次に各セグメント別の状況を見てみるが、東芝の事業セグメントは下記に記載の6つのセグメントとその他事業に分かれている。

<1. エネルギーシステムソリューション>

原子力、火力などの発電施設、水力・地熱・太陽光・風力などの再生可能エネルギー発電システムの事業を展開している。

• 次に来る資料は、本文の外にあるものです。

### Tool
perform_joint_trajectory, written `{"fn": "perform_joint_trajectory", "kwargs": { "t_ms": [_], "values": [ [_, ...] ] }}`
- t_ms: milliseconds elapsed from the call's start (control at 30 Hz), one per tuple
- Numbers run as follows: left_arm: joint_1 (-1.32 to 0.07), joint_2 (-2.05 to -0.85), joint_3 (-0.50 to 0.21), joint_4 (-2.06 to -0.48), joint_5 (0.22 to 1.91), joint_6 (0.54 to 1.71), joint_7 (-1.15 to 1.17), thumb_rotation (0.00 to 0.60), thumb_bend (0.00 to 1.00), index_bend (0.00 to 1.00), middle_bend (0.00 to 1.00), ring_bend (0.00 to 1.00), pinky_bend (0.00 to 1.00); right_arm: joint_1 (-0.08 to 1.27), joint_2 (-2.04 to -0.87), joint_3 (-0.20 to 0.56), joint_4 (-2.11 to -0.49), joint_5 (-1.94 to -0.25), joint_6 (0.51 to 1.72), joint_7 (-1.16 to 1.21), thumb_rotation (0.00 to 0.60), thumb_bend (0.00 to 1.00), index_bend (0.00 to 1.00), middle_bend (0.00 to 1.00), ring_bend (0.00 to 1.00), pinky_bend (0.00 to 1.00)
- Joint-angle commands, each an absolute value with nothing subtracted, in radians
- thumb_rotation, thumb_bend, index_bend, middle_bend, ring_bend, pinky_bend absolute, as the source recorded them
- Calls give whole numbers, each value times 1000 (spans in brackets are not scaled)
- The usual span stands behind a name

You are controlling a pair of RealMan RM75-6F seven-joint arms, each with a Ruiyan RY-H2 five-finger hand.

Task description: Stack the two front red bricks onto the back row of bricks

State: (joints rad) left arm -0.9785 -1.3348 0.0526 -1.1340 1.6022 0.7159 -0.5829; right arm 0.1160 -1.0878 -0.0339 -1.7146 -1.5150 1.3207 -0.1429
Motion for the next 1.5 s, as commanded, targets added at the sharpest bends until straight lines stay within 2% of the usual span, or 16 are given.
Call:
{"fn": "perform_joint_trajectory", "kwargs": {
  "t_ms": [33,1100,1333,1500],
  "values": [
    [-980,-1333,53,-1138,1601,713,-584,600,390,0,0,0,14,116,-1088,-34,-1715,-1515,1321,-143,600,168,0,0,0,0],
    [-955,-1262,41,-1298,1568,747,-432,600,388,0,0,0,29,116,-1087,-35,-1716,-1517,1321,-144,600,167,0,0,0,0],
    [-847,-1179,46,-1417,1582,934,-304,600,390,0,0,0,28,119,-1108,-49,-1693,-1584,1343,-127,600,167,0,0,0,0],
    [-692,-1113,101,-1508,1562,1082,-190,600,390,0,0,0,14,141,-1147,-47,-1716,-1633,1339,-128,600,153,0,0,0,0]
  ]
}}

また配電システムや、分散型エネルギー資源を有効活用するVPPなども行っている。

2023年3月期
売上:6,695億円
営業損益:304億円
(総売り上げに対する売上比率:19%)

<2. インフラシステムソリューション>

上下水道システム、道路システム、鉄道交通システム、放送システムなどのインフラの製品・システム・サービスを提供している。

2023年3月期
売上:6,932億円
営業損益:450億円
(総売り上げに対する売上比率:19%)

<3. ビルソリューション>

エレベーターやエスカレーターなどのビル・施設向け昇降機・照明などの製品・サービスを提供している。

2023年3月期
売上:4,481億円
営業損益:59億円
(総売り上げに対する売上比率:12%)

<4. リテール・プリンティングソリューション>

POSシステム、複合機などの製造・サービスを提供している。

2023年3月期
売上:5,131億円
営業損益:▲41億円
(総売り上げに対する売上比率:14%)

<5. デバイス&ストレージソリューション>

車載・産業用半導体、データセンター向け大容量HDD、半導体製造装置や部品・材料などの製品・サービスを提供している。

2023年3月期
売上:7,971億円
営業損益:429億円
(総売り上げに対する売上比率:23%)

<6. デジタルソリューション>

人工知能(AI)などのデジタル技術や、量子関連技術など東芝の強みである技術を使って、デジタルソリューションを提供している。

2023年3月期
売上:2,356億円
営業損益:270億円
(総売り上げに対する売上比率:7%)

ご覧のとおり東芝の事業ポートフォリオはかなり広範囲に分散している。

今後収益力を高めていくには、どの分野に集中的に経営資源を投入していくかが重要になるが、結論としては競争力のあるエネルギーソリューション、インフラシステムソリューション、デバイス&ストレージソリューション、デジタルソリューションの4分野に集中していく必要があるだろう。